Perhaps the Republican economic agenda does not appeal to the public because it was never meant to do so. Rather, it is exquisitely designed to mollify a class of corporate-libertarian donors, like the Koch brothers, who are members of a coordinated multidecade effort to make tax cuts on the rich and the destruction  of welfare programs their core agenda.

The idea that donors are dictating GOP economic agenda is not some leftist conspiracy theory. It is the official testimony of the Republican Party. To quote evidence from a previous piece:

  • “My donors are basically saying, ‘Get it done or don’t ever call me again,’” Representative Chris Collins, a New York Republican, told The Hill.  

  • The “financial contributions will stop” if the GOP fails to deliver corporate tax cuts, Senator Lindsey Graham, a Republican from South Carolina, told NBC News.

  • “The donor class … has concluded that the inaction of this administration and Congress is totally unacceptable,” Josh Holmes, the former chief of staff to Senator Mitch McConnell, told CNN.

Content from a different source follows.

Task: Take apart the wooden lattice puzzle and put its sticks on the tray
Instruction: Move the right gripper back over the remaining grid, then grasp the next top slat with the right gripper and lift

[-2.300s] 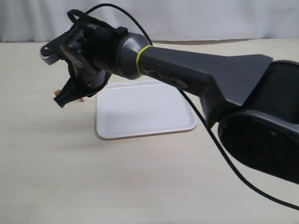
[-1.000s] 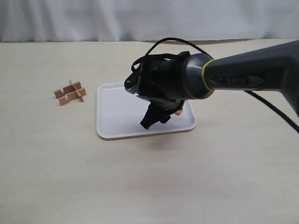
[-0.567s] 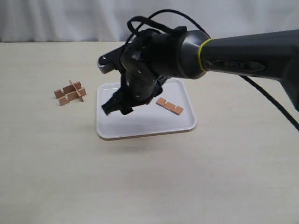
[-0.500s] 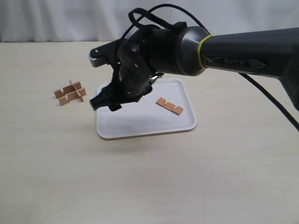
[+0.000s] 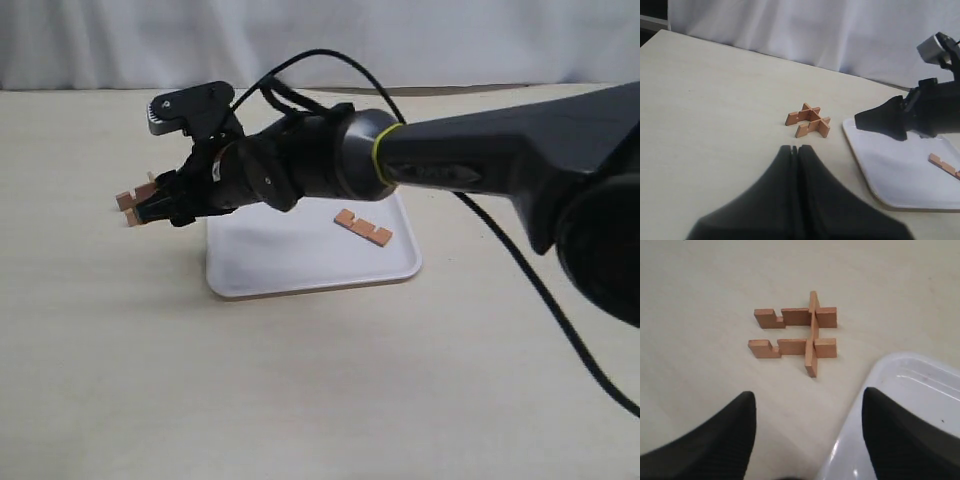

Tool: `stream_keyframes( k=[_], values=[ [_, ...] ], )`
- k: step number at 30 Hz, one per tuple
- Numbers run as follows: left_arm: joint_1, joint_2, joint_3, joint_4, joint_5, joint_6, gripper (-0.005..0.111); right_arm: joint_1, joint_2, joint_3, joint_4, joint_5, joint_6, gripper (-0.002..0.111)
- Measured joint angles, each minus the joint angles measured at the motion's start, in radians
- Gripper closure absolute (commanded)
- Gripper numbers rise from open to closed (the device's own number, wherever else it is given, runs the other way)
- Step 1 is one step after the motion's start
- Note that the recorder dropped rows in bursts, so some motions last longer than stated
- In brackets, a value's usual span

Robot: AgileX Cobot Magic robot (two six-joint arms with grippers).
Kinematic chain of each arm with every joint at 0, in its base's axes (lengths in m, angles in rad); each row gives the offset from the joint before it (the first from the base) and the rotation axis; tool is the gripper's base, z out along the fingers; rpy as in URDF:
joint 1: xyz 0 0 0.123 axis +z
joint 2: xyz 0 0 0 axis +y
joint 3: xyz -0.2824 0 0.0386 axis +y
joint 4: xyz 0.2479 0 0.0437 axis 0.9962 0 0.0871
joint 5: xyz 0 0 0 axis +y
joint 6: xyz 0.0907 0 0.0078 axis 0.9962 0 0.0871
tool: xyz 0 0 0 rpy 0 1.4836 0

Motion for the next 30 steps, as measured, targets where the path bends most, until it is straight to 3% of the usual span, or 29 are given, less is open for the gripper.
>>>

  • “(Donors) would be mortified if we didn’t live up to what we’ve committed to on tax reform,” Steven Law, the head of Senate Leadership Fund, a super PAC, told the New York Post.

It seems harsh to say that Republican politicians are mere servants to plutocracy. But when several members of the same organization independently claim the exact same motive, one is obligated to believe them.

Liberals wailed after the Senate passed the tax bill last week. Their reaction isn’t entirely wrong, perhaps, just premature. A corporate tax cut is not the end of the republic. But it’s not the end of the GOP economic agenda, either. The latter will only conclude with a war on the multidecade effort to protect the poor, sick, and old through federal social-insurance programs that, despite their prodigious and rising cost, have largely succeeded in doing so. If Republicans are as triumphant in their second effort as they were in cutting corporate rates, the wailing may be justified.